## Exercise requirements:
Scan the material below and copy every line holding the word "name".

## Records for the task:

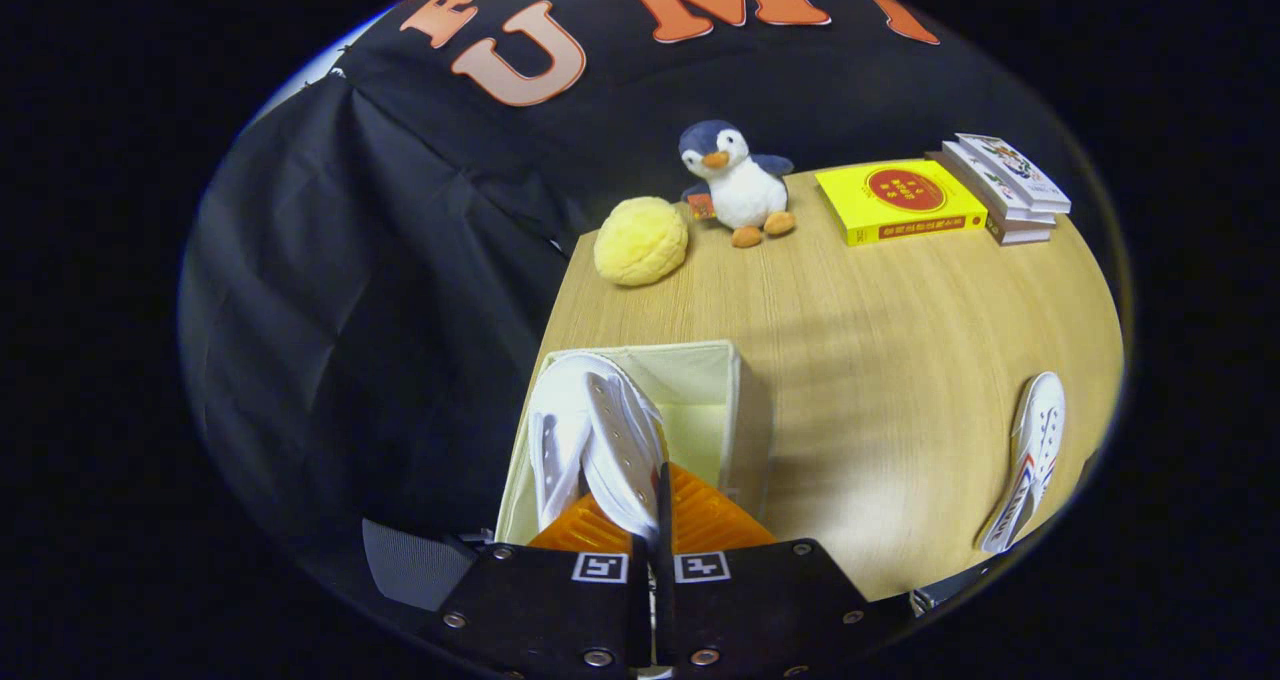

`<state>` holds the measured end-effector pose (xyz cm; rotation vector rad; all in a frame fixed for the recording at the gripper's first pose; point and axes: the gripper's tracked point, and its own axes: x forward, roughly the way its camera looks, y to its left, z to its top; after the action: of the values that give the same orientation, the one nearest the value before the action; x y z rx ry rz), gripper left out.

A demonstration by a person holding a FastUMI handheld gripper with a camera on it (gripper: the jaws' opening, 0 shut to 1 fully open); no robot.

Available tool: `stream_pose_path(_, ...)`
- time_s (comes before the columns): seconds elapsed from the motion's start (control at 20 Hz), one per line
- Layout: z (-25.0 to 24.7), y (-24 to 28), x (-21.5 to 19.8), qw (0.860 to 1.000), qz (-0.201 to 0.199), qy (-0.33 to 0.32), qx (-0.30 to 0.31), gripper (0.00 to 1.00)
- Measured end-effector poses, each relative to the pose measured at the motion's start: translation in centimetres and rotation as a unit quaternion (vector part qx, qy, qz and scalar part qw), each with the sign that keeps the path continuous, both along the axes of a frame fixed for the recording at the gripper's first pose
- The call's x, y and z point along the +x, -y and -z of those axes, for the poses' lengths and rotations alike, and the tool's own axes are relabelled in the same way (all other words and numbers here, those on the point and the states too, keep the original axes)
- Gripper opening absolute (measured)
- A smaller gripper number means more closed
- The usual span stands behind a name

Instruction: Open the storage box then place both shoes into the box .Put the left shoe in first, then the right shoe, with the right side of both shoes facing outward in a uniform manner.

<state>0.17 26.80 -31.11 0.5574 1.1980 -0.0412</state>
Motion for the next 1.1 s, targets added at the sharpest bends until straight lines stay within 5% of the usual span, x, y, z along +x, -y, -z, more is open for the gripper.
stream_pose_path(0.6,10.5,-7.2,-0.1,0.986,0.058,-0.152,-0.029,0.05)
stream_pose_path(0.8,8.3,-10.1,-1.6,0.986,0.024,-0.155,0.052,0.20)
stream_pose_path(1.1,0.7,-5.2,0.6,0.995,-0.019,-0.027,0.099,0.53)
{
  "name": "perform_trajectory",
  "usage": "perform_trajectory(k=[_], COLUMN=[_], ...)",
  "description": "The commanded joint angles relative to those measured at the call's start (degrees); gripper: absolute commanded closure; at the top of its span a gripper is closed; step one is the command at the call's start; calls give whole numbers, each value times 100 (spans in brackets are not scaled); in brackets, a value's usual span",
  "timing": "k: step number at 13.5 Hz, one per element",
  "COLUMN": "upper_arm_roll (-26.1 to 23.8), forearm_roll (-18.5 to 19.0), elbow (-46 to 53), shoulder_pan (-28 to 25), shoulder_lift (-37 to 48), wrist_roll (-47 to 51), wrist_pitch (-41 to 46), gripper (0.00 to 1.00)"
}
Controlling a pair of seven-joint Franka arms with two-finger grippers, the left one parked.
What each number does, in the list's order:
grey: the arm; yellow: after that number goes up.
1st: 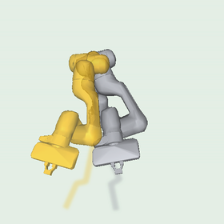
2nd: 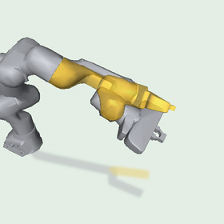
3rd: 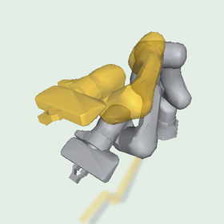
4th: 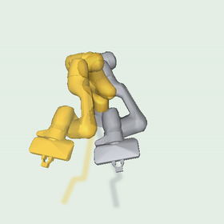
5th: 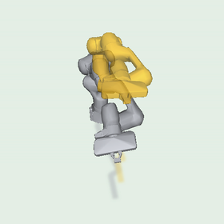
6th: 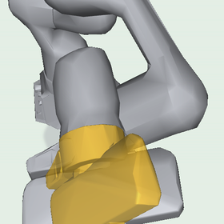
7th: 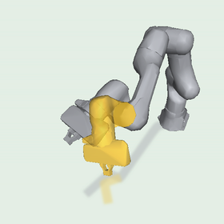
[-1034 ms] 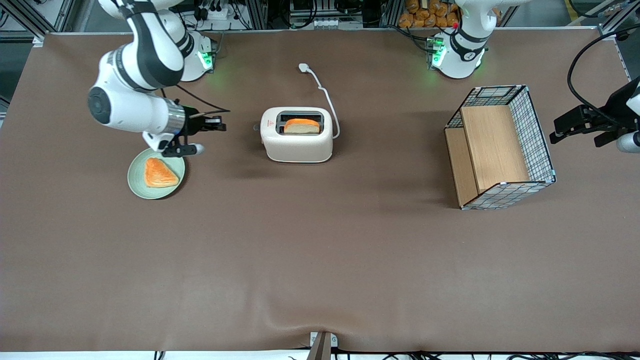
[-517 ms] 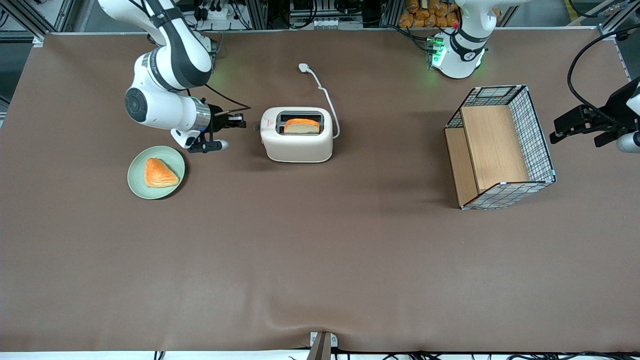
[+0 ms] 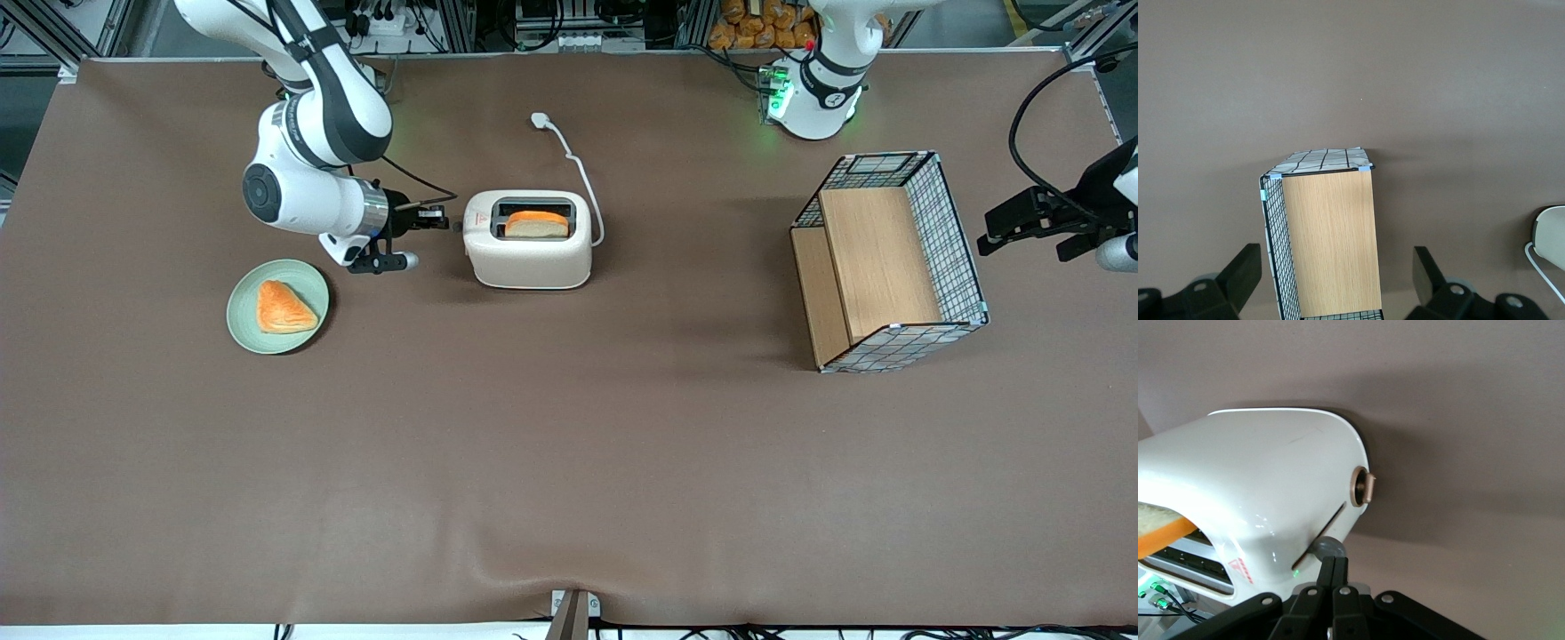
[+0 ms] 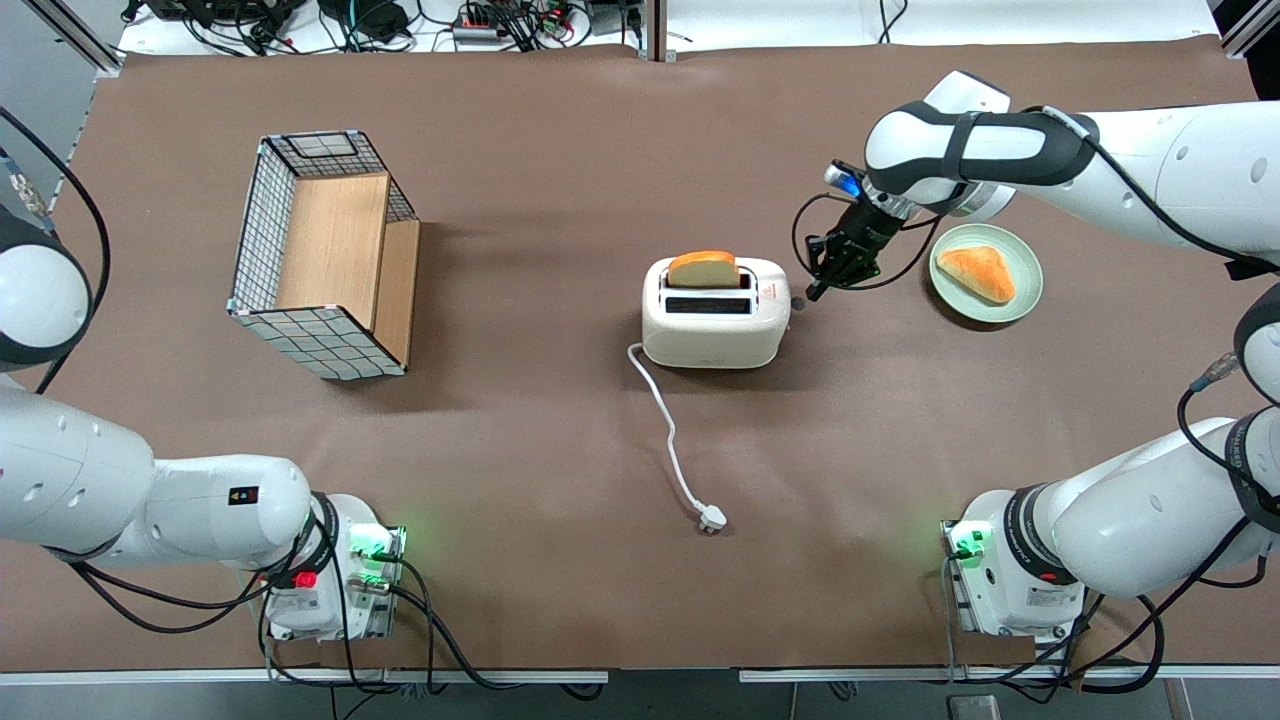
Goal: Press toaster button with right arm
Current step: 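Move the right gripper toward the toaster's lever and knob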
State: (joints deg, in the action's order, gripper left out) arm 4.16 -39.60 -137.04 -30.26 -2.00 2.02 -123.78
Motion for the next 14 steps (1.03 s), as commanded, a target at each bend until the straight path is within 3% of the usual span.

## Response to this task:
- The usual span stands behind a name
  "name": "perform_trajectory",

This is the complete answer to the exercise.